Changing climate of Christmas
WHILE most local church leaders prepare classic Christmas sermons about the birth of Jesus, at least two are taking not so traditional approaches.
Lismore Catholic Bishop Geoffrey Jarrett’s Christmas message for 2009 has a political slant, focusing on climate change.
“The news and media in recent months have been dominated by the debate on climate change, driven by evidence put forward by science experts that unless we all act to save the planet from the effects of global warming the wellbeing of future generations will be in jeopardy,” he said.
“There’s nothing like a common fear to spur human beings into acting before it’s too late.
“Passions can be stirred and policies devised that appear like secular parallels to religious beliefs and dogmas, but turning out to depend more on blind faith than balanced with cool reason.”
Bishop Jarrett urged the public to put their faith in God to deal with climate change.
“We can’t save ourselves, even our material environment, even if all the wisest human beings using all the wealth and resources of the world devoted themselves for lifetimes to the project,” he said.
“Rescue must come from outside from a higher power, not material, but spiritual.”
Meanwhile, Reverend Mark Harris plans to play pop-punk music at St Andrew’s Cathedral in Lismore on Christmas Day.
Rev Harris will play Simple Plan’s song Crazy which he says is about the need to be ‘saved.’
“Some of the lyrics are: ‘People driving big SUVs while kids are starving in the streets, is everybody going crazy, is anybody going to save me?’” Rev Harris said.
“Simple Plan is right.

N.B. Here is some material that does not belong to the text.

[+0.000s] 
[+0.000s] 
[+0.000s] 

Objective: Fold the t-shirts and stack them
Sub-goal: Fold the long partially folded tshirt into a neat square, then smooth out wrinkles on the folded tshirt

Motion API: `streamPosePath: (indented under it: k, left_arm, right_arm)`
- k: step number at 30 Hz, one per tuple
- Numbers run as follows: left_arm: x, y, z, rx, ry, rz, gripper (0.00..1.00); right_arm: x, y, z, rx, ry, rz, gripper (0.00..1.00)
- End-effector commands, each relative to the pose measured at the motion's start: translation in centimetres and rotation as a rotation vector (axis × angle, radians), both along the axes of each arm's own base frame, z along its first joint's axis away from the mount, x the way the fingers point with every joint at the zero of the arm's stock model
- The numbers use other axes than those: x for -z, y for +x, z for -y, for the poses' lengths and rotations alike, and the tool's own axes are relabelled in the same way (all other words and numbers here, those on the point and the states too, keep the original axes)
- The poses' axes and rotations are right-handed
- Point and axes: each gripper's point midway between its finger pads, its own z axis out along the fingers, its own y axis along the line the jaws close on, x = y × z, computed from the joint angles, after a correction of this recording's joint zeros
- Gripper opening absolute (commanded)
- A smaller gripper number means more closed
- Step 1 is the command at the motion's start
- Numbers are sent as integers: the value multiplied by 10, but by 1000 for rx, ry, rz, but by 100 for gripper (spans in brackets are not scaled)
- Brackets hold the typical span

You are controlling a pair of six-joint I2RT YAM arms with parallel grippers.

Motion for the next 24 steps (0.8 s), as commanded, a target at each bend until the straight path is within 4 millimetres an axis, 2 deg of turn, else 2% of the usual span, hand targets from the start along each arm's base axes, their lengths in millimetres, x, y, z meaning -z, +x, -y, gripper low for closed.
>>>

God’s word tells us we need saving from ourselves, from our mistakes, from our greed, from our sins.”
Rev Harris will also be taking a slightly unconventional approach to his Christmas Day services by dressing as a spaceman action figure.
“I’ll be dressing up for the children as Fuzz Lightyear – a toy we’re saying is the distant relative of Buzz Lightyear (from the movie Toy Story),” he said.
Ministers from the Baptist and Presbyterian churches and the Salvation Army said they would be focusing on the Christmas story as told in the Bible.
“Our Christmas service will be a simple day of celebration,” said Pastor John Wilson from the Lismore Baptist Church.
“We will have Christmas carols and a moment of reflection to remember the original Christmas story.
“We tend to think of Christmas as the story of the ‘baby in the manger’ but we need to remember that baby was called upon to be the saviour of the world.”